Interfacing Hadoop to Cassandra on Amazon AWS - netty version conflict?

I've got a Hadoop map reduce class that runs on Amazon EMR and outputs to an HDFS flatfile. All well and good, but now I need to output to a Cassandra DB, also running on AWS. I built and ran a local client and got that working, then moved the Cassandra writing code to my Hadoop project. The problem, it seems, is that Amazon draws in /home/hadoop/lib/netty-3.2.4.Final.jar for Hadoop 1.0.3, but the Cassandra that runs on AWS is 1.2.6 and uses netty-3.5.9.Final.jar.
What can I do to prevent or circumvent this conflict? Can I draw in my newer version of netty along side the one Amazon EMR draws in?

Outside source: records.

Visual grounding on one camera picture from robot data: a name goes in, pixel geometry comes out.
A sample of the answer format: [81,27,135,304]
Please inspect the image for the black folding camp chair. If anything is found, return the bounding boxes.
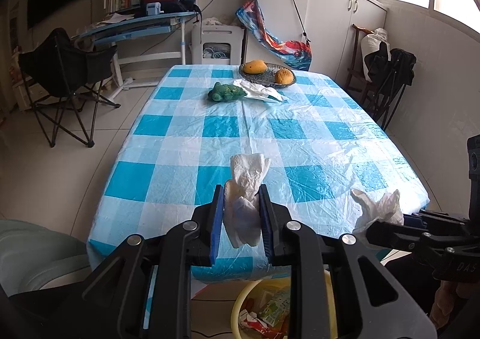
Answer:
[19,28,121,148]

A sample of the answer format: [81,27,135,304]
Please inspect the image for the white wall cabinet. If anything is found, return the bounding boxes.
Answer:
[249,0,388,81]

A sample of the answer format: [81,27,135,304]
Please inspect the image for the black cord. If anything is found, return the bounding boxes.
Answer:
[259,0,312,47]

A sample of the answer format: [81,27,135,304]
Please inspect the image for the white tissue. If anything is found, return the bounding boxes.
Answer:
[224,153,271,249]
[350,189,405,235]
[232,79,289,103]

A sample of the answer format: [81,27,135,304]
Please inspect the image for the colourful printed cloth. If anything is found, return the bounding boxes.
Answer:
[235,0,313,71]

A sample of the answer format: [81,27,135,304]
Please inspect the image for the yellow mango with dark spot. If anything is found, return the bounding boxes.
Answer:
[243,60,268,74]

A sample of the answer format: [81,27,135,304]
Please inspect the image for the loose papers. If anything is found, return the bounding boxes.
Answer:
[98,13,136,23]

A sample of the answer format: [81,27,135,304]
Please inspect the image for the blue and green milk carton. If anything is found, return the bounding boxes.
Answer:
[257,288,291,326]

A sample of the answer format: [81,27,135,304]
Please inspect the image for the yellow plastic bin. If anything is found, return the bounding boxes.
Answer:
[230,271,338,339]

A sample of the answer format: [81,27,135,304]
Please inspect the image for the person's right hand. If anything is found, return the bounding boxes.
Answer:
[429,281,471,329]

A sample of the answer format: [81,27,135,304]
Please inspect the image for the blue study desk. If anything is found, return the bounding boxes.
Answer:
[71,11,203,90]

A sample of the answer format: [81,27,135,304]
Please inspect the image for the pale green cushioned seat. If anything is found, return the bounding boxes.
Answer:
[0,219,92,296]

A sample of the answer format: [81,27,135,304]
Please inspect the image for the white bag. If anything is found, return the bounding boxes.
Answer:
[361,28,391,83]

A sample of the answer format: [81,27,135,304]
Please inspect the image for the red and white snack wrapper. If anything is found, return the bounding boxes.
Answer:
[239,309,289,338]

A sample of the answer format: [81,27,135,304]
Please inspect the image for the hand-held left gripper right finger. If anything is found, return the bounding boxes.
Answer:
[258,183,437,339]

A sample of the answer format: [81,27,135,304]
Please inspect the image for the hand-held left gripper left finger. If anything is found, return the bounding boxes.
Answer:
[80,183,226,339]

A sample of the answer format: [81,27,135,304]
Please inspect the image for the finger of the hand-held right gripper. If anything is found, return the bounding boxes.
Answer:
[403,211,470,229]
[365,222,447,262]

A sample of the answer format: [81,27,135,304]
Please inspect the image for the wooden chair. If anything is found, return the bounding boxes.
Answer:
[345,24,379,100]

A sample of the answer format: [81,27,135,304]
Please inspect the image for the dark woven fruit tray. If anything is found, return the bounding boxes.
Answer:
[239,62,297,89]

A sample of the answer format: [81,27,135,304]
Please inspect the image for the green frog toy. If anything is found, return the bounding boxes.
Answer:
[208,82,248,103]

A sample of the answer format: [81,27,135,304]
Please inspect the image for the blue white checkered tablecloth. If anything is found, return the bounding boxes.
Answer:
[86,64,430,281]

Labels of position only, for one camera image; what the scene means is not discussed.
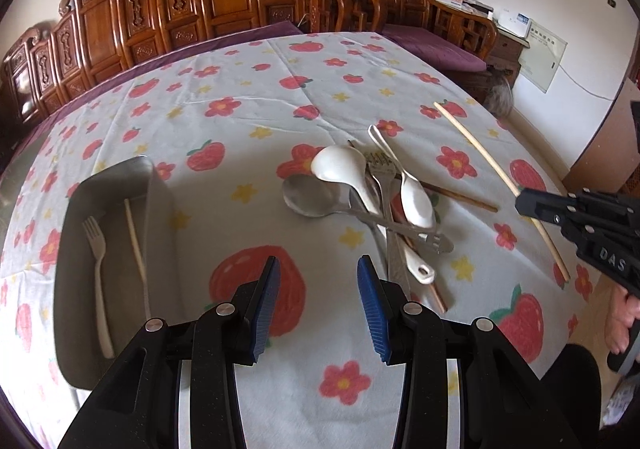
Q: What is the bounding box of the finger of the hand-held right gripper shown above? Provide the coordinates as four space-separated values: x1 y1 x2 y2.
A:
560 215 599 257
515 186 637 231

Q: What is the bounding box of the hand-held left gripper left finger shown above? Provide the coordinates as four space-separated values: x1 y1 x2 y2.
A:
57 256 281 449

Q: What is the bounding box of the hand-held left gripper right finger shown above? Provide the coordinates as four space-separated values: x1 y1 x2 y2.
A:
356 254 583 449

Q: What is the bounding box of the light bamboo chopstick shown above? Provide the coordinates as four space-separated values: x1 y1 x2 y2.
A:
123 199 152 320
434 101 571 284

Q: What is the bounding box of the small white spoon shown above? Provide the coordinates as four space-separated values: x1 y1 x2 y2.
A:
368 124 436 230

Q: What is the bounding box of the large metal spoon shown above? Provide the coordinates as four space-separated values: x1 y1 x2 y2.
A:
282 174 455 255

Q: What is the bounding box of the metal fork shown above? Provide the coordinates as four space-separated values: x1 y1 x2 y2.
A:
366 152 412 297

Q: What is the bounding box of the large white plastic ladle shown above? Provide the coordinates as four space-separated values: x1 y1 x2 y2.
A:
310 145 437 286

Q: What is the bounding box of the grey metal tray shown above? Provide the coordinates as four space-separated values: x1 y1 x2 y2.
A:
54 156 192 392

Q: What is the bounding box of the person's foot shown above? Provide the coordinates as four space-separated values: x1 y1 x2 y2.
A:
604 289 640 356

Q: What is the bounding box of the brown wooden panel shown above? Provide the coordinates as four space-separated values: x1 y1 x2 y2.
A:
567 79 640 196

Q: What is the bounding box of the dark sandal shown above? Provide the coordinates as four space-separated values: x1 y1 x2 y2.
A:
607 334 640 376

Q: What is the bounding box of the grey fluffy mop head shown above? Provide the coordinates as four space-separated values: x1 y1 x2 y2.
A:
482 71 516 118

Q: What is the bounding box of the dark cloth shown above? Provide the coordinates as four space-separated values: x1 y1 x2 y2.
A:
550 343 602 432

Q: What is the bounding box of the wooden side table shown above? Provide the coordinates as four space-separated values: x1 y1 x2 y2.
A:
487 31 527 90

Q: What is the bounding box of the white plastic fork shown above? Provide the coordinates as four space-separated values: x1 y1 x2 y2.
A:
81 216 116 360

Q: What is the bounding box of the white box with blue label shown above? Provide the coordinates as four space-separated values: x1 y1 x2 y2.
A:
495 6 531 40

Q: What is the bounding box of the purple armchair cushion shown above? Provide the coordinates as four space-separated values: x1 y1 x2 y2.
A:
382 24 488 73

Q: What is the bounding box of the floral strawberry tablecloth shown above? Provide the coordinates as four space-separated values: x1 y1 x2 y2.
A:
0 31 591 449

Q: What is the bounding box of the white wall cable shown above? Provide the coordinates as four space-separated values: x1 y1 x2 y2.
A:
557 63 631 103

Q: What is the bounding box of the white wall panel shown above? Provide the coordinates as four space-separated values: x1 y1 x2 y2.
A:
517 19 568 94

The error I get from running the jar on EMR is as follows:
Exception in thread "main" java.lang.NoSuchMethodError: org.jboss.netty.handler.codec.frame.LengthFieldBasedFrameDecoder.<init>(IIIIIZ)V
at org.apache.cassandra.transport.Frame$Decoder.<init>(
at com.datastax.driver.core.Connection$PipelineFactory.getPipeline(
at org.jboss.netty.bootstrap.ClientBootstrap.connect(
at org.jboss.netty.bootstrap.ClientBootstrap.connect(
at com.datastax.driver.core.Connection.<init>(
at com.datastax.driver.core.Connection.<init>(
at com.datastax.driver.core.Connection$
at com.datastax.driver.core.ControlConnection.tryConnect(
at com.datastax.driver.core.ControlConnection.reconnectInternal(
at com.datastax.driver.core.ControlConnection.connect(
at com.datastax.driver.core.Cluster$Manager.init(
at com.datastax.driver.core.Cluster$Manager.access$100(
at com.datastax.driver.core.Cluster.<init>(
at com.datastax.driver.core.Cluster.buildFrom(
at com.datastax.driver.core.Cluster$
at GraphAnalysis.MatrixBuilder.compileOutput(
at GraphAnalysis.MatrixBuilder.main(
at sun.reflect.NativeMethodAccessorImpl.invoke0(Native Method)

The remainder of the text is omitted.